━━━━━ DATA BELOW
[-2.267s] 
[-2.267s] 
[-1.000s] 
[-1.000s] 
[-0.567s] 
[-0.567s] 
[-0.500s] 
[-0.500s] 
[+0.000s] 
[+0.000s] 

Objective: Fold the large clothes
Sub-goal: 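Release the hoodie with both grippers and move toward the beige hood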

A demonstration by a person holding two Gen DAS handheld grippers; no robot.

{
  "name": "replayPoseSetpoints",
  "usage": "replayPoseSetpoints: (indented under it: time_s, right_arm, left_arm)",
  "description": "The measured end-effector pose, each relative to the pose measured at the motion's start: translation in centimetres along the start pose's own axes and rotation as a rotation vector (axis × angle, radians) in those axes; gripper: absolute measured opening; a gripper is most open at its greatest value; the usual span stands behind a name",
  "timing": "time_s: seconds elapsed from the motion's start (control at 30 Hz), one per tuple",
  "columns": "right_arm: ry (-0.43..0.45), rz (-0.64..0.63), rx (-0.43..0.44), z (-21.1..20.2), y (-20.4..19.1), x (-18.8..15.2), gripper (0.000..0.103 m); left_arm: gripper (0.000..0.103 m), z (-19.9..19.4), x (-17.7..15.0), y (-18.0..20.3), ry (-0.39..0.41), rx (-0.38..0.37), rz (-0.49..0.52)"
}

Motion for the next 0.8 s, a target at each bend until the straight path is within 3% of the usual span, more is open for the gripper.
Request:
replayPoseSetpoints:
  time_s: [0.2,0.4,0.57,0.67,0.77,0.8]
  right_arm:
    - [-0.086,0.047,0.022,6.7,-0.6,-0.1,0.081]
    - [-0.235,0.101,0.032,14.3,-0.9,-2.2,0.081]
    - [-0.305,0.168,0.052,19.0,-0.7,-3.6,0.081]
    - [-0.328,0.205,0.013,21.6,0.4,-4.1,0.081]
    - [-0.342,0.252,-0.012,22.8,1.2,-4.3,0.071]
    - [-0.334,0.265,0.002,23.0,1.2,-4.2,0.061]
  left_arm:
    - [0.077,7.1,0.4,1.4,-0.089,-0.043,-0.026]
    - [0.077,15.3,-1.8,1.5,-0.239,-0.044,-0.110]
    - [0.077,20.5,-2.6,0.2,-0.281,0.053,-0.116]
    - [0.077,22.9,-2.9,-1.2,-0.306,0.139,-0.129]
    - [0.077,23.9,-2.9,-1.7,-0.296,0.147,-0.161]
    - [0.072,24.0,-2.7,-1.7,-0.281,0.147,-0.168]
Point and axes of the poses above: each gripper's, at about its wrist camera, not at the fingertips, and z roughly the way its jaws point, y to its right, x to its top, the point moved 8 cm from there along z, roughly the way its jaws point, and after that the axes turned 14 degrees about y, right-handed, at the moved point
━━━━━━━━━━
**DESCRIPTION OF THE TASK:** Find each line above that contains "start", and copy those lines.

**OUTPUT OF THE TASK:**
  "description": "The measured end-effector pose, each relative to the pose measured at the motion's start: translation in centimetres along the start pose's own axes and rotation as a rotation vector (axis × angle, radians) in those axes; gripper: absolute measured opening; a gripper is most open at its greatest value; the usual span stands behind a name",
  "timing": "time_s: seconds elapsed from the motion's start (control at 30 Hz), one per tuple",

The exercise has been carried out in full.